**Problem to work on:** Without any pictures, the records below should be reproduced exactly.

**Records to use:**
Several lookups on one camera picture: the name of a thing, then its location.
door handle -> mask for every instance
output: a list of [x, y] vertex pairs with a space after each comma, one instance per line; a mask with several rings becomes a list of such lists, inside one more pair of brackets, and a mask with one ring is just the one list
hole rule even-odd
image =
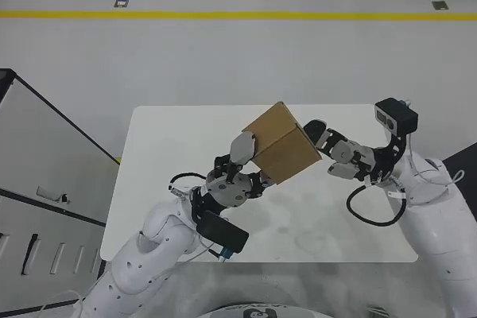
[[57, 202], [57, 203], [62, 203], [62, 204], [70, 204], [71, 201], [67, 198], [67, 194], [56, 194], [54, 192], [51, 192], [49, 190], [46, 190], [42, 188], [41, 186], [37, 187], [37, 191], [35, 192], [38, 196], [41, 198], [45, 198], [47, 200]]

camera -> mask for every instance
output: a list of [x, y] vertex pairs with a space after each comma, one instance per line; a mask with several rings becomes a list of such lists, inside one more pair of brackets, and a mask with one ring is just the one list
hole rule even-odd
[[405, 102], [392, 97], [374, 105], [376, 120], [396, 137], [406, 136], [417, 130], [419, 115]]

cabinet door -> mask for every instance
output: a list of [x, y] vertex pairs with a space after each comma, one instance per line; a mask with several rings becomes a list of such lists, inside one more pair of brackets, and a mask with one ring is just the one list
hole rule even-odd
[[[73, 289], [82, 296], [99, 272], [104, 228], [33, 205], [0, 200], [0, 312], [43, 305]], [[76, 299], [64, 294], [51, 302]]]
[[0, 104], [0, 188], [106, 222], [117, 173], [115, 161], [13, 82]]

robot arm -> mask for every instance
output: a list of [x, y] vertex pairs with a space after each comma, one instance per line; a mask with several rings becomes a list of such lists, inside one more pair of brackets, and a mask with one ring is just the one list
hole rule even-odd
[[[350, 212], [375, 226], [399, 222], [407, 241], [438, 277], [453, 316], [477, 317], [477, 222], [442, 161], [405, 151], [407, 135], [417, 128], [417, 114], [408, 106], [395, 99], [376, 104], [377, 120], [391, 133], [386, 148], [347, 140], [321, 121], [304, 129], [336, 161], [330, 174], [365, 181], [348, 198]], [[399, 211], [391, 221], [371, 221], [353, 211], [353, 196], [371, 185], [383, 188], [393, 210]]]
[[82, 304], [75, 304], [72, 317], [123, 318], [152, 299], [177, 268], [183, 254], [200, 244], [199, 235], [223, 247], [222, 261], [240, 253], [249, 234], [221, 218], [229, 207], [262, 196], [273, 181], [263, 172], [242, 174], [242, 167], [254, 156], [254, 135], [240, 134], [229, 154], [217, 157], [214, 168], [204, 177], [205, 184], [183, 192], [173, 183], [169, 190], [178, 198], [157, 204], [148, 214], [143, 228], [134, 234], [111, 261], [110, 269], [99, 279]]

floor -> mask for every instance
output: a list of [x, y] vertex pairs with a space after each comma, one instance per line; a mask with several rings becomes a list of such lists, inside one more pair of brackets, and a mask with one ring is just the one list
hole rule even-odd
[[[95, 0], [0, 0], [0, 10], [112, 10]], [[477, 0], [448, 2], [477, 12]], [[433, 12], [430, 1], [130, 0], [132, 10]], [[116, 157], [140, 105], [374, 103], [420, 111], [416, 151], [448, 157], [477, 142], [477, 22], [0, 20], [13, 68]], [[335, 317], [445, 317], [441, 291], [412, 264], [190, 263], [136, 317], [197, 317], [238, 301]], [[69, 317], [71, 308], [43, 317]], [[21, 317], [35, 316], [28, 314]]]
[[[206, 264], [191, 263], [133, 317], [196, 318], [236, 302], [281, 303], [335, 318], [366, 318], [368, 306], [391, 316], [443, 318], [438, 284], [423, 262], [413, 264]], [[56, 308], [42, 317], [69, 317]], [[19, 316], [35, 317], [34, 314]]]

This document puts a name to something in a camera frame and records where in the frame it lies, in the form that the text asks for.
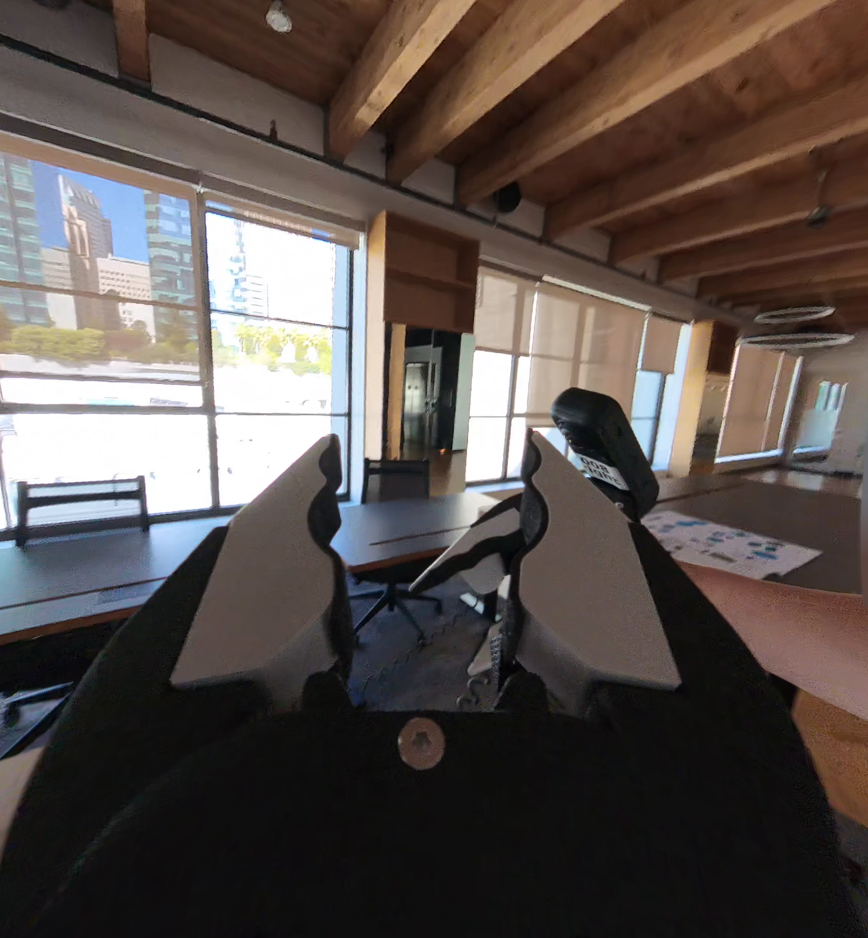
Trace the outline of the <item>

**Exercise response:**
Several lookups on one camera picture: the name of a thing, then its location.
door handle -> mask for every instance
output: a list of [x, y] vertex pairs with a space after each comma, one instance per line; a mask with several rings becomes a list of such lists, inside one more pair of brackets, and a mask with one ring is just the one list
hole rule even-odd
image =
[[57, 202], [57, 203], [62, 203], [62, 204], [70, 204], [71, 201], [67, 198], [67, 194], [56, 194], [54, 192], [51, 192], [49, 190], [46, 190], [42, 188], [41, 186], [37, 187], [37, 191], [35, 192], [38, 196], [41, 198], [45, 198], [47, 200]]

camera -> mask for every instance
output: a list of [x, y] vertex pairs with a space after each comma, one instance per line; a mask with several rings becomes a list of such lists, inside one more pair of brackets, and a mask with one ring is just the one list
hole rule even-odd
[[405, 102], [392, 97], [374, 105], [376, 120], [396, 137], [406, 136], [417, 130], [419, 115]]

cabinet door -> mask for every instance
output: a list of [x, y] vertex pairs with a space after each comma, one instance per line; a mask with several rings becomes a list of such lists, inside one more pair of brackets, and a mask with one ring is just the one list
hole rule even-odd
[[[73, 289], [82, 296], [99, 272], [104, 228], [33, 205], [0, 200], [0, 312], [43, 305]], [[76, 299], [64, 294], [51, 302]]]
[[0, 104], [0, 188], [106, 222], [117, 173], [115, 161], [13, 82]]

robot arm -> mask for every instance
output: a list of [x, y] vertex pairs with a space after each comma, one instance per line; a mask with several rings becomes a list of such lists, inside one more pair of brackets, and a mask with one ring is just the one list
hole rule even-odd
[[[350, 212], [375, 226], [399, 222], [407, 241], [438, 277], [453, 316], [477, 317], [477, 222], [442, 161], [405, 151], [407, 135], [417, 128], [417, 114], [408, 106], [395, 99], [376, 104], [377, 120], [391, 133], [386, 148], [347, 140], [321, 121], [304, 129], [336, 161], [330, 174], [365, 181], [348, 198]], [[399, 211], [391, 221], [371, 221], [353, 211], [353, 196], [371, 185], [383, 188], [393, 210]]]
[[82, 304], [75, 304], [72, 317], [123, 318], [152, 299], [177, 268], [183, 254], [200, 244], [199, 235], [223, 247], [222, 261], [240, 253], [249, 234], [221, 218], [229, 207], [262, 196], [273, 181], [263, 172], [242, 174], [242, 167], [254, 156], [254, 135], [240, 134], [229, 154], [217, 157], [214, 168], [204, 177], [205, 184], [183, 192], [173, 183], [169, 190], [178, 198], [157, 204], [148, 214], [143, 228], [134, 234], [111, 261], [110, 269], [99, 279]]

floor -> mask for every instance
output: a list of [x, y] vertex pairs with a space after each comma, one instance per line; a mask with several rings becomes a list of such lists, inside one more pair of brackets, and a mask with one ring is just the one list
hole rule even-odd
[[[95, 0], [0, 0], [0, 10], [112, 10]], [[477, 0], [448, 2], [477, 12]], [[433, 12], [430, 1], [130, 0], [132, 10]], [[116, 157], [140, 105], [374, 103], [420, 111], [416, 151], [448, 157], [477, 142], [477, 22], [0, 20], [13, 68]], [[335, 317], [445, 317], [441, 291], [412, 264], [190, 263], [136, 317], [197, 317], [238, 301]], [[69, 317], [71, 308], [43, 317]], [[21, 317], [35, 316], [28, 314]]]
[[[206, 264], [191, 263], [133, 317], [196, 318], [236, 302], [281, 303], [335, 318], [366, 318], [368, 306], [391, 316], [443, 318], [438, 284], [423, 262], [413, 264]], [[56, 308], [42, 317], [69, 317]], [[19, 316], [35, 317], [34, 314]]]

This document puts a name to something in a camera frame and records where in the frame it lies, in the form that the text asks for.
Trace the outline of the <item>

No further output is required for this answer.